Below are the records. Retype exactly the lines between the lines holding "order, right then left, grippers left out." and "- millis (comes", inclusive.

EXTRACTED DATA:
**********
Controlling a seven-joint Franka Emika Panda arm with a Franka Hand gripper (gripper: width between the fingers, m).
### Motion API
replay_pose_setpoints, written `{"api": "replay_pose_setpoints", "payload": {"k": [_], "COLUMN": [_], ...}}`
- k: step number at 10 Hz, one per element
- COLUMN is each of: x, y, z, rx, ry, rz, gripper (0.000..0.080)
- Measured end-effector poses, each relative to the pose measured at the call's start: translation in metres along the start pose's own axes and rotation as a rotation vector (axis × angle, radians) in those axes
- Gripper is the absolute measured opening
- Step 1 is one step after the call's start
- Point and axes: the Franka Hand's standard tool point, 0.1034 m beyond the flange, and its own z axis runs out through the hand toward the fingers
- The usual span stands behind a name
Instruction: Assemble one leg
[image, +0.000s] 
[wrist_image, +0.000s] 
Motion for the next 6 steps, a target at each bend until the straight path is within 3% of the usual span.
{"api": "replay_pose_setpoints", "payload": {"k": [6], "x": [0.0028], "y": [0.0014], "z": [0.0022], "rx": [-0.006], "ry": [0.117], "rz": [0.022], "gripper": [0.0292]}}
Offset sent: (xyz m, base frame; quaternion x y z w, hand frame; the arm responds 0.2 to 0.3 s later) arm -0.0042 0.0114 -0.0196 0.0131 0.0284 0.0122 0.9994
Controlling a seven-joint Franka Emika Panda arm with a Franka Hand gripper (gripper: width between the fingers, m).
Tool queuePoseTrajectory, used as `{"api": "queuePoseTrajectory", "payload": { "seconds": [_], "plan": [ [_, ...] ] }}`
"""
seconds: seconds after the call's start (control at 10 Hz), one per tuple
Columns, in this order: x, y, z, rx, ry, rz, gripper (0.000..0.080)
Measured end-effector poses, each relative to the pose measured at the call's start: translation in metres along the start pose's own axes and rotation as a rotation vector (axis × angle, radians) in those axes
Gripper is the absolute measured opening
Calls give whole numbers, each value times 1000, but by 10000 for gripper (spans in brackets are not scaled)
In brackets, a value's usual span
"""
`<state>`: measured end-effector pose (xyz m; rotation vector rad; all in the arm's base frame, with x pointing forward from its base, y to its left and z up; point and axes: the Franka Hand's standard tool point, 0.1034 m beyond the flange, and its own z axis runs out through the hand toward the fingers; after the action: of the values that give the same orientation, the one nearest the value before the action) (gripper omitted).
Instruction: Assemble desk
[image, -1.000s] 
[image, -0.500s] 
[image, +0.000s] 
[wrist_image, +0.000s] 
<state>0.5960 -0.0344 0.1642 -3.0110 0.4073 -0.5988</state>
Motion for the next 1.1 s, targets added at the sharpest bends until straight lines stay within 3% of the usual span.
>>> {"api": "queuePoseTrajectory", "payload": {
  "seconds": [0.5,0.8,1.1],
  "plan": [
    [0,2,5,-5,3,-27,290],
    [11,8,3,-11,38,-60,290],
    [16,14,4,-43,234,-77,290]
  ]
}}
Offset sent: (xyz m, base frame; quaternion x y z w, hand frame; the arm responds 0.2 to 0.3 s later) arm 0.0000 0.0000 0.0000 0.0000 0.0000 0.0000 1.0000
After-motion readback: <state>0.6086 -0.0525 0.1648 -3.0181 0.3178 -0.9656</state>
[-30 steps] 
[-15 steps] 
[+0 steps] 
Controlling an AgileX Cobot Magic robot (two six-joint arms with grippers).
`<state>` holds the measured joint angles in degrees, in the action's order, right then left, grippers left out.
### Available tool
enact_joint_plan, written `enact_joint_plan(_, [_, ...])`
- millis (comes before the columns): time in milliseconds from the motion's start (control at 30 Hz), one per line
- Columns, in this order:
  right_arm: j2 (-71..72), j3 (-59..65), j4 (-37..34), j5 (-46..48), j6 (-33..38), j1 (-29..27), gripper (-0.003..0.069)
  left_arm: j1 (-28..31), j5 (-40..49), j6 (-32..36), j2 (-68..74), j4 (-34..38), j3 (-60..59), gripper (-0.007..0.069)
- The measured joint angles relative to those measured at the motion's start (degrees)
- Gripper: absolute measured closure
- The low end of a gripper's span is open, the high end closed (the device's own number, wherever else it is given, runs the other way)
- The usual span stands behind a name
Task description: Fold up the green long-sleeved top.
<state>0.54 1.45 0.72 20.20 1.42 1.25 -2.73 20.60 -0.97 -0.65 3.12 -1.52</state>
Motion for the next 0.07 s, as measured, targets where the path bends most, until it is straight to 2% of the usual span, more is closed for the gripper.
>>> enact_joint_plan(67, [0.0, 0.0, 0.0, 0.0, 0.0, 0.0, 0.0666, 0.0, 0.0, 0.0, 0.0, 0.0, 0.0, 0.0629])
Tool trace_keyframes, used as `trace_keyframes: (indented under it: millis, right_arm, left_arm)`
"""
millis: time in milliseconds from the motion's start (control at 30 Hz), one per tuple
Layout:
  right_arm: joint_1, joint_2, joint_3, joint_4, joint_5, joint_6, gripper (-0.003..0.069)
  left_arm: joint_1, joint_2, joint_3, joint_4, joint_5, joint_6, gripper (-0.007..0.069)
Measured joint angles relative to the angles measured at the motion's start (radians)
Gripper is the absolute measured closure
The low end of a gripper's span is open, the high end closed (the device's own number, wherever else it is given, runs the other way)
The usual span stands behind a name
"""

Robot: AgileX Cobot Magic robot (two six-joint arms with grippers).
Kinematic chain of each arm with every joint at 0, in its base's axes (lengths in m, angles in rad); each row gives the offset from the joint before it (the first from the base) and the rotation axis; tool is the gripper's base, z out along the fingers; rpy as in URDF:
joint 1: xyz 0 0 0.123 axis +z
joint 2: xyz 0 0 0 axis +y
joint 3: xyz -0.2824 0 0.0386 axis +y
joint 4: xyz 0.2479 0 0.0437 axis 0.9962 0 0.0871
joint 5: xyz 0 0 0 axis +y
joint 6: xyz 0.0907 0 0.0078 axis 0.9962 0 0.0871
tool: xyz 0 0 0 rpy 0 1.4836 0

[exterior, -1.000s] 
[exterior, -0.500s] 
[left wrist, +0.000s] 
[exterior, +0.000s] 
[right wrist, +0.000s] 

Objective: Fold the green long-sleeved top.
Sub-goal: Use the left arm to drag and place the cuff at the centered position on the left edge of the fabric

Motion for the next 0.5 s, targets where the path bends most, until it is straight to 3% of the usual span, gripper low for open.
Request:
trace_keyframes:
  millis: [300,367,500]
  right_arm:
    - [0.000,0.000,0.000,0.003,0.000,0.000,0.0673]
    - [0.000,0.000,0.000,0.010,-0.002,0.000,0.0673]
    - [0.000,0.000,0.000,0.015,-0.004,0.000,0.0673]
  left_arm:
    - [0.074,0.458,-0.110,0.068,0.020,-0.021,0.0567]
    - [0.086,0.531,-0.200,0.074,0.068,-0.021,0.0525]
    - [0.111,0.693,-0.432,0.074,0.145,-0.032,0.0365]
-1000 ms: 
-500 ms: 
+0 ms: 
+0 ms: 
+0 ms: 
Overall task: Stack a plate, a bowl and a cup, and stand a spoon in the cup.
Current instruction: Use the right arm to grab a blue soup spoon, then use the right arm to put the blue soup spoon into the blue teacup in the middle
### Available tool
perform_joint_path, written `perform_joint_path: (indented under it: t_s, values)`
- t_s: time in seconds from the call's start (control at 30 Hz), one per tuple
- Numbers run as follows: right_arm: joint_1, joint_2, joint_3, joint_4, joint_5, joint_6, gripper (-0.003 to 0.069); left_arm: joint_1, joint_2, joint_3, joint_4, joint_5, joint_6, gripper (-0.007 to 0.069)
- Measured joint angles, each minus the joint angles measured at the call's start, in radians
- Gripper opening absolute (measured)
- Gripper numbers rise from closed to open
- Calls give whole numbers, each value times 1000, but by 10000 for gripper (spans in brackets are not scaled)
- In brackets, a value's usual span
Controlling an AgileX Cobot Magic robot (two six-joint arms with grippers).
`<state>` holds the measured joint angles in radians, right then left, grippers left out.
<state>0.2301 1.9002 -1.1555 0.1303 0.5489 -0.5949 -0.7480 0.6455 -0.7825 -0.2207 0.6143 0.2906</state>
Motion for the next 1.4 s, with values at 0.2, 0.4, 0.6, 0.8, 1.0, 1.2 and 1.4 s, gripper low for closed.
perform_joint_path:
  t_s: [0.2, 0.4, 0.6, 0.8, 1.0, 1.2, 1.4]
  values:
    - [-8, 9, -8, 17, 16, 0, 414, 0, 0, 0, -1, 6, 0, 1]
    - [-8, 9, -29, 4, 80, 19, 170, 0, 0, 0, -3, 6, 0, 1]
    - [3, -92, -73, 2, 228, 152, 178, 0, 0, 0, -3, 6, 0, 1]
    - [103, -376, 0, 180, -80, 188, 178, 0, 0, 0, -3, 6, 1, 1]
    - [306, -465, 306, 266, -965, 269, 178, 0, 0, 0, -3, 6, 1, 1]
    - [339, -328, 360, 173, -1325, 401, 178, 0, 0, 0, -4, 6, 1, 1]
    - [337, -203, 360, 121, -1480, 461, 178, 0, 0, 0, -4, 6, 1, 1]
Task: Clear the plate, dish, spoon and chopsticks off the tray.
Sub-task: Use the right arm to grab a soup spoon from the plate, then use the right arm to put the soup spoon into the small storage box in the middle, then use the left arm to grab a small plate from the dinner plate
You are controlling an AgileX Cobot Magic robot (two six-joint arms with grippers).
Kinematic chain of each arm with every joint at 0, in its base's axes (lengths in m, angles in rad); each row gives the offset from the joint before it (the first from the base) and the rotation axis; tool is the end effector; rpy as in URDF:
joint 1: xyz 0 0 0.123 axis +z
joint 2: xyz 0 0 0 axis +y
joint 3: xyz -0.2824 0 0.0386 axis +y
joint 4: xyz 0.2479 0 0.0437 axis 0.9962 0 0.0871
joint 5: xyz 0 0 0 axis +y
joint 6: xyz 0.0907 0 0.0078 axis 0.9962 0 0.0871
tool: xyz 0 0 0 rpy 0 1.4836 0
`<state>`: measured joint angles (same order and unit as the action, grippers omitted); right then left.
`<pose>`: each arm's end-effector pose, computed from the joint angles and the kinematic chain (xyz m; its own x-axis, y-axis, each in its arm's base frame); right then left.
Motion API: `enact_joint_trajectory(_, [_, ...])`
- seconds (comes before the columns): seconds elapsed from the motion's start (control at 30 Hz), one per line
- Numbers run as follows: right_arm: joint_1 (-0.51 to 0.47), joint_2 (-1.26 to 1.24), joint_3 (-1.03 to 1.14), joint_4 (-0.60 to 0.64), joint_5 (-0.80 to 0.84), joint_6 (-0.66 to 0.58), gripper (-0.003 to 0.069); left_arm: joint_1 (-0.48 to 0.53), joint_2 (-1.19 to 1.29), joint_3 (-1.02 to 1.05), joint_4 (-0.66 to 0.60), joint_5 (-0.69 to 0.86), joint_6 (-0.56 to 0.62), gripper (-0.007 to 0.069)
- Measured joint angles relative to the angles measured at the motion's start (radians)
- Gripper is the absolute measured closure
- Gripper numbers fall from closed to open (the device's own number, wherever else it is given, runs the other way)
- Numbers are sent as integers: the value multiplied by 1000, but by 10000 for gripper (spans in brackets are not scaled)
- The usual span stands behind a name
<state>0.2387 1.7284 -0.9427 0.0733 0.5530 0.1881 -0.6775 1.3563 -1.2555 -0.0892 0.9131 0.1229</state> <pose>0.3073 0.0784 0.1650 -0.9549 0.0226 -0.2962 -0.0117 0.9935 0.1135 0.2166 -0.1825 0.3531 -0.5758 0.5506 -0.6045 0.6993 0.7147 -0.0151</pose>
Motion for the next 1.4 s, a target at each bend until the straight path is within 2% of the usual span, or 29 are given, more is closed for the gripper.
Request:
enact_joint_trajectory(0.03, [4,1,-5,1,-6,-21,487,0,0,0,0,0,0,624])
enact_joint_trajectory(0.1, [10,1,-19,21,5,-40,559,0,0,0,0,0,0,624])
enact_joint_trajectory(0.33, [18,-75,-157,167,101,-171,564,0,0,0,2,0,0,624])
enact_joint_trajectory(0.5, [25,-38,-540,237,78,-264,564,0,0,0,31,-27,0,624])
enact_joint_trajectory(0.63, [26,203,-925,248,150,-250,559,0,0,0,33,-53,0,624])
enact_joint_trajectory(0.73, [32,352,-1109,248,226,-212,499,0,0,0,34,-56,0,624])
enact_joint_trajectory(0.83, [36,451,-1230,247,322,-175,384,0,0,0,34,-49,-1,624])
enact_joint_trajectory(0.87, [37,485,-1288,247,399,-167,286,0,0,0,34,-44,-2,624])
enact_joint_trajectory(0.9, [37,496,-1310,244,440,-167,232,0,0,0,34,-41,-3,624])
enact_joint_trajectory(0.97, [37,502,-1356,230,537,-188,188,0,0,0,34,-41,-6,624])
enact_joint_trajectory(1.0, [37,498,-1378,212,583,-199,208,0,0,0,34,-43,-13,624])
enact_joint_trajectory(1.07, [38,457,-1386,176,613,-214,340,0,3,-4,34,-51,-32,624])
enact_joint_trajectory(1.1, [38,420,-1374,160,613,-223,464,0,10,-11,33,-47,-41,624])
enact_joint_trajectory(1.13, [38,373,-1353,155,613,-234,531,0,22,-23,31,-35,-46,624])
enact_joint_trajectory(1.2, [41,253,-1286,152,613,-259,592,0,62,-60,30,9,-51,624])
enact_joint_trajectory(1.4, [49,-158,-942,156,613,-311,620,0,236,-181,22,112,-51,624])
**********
SOLUTION FOR THIS PROBLEM:
`<state>` holds the measured joint angles in degrees, in the action's order, right then left, grippers left out.
### Available tool
enact_joint_plan, written `enact_joint_plan(_, [_, ...])`
- millis (comes before the columns): time in milliseconds from the motion's start (control at 30 Hz), one per line

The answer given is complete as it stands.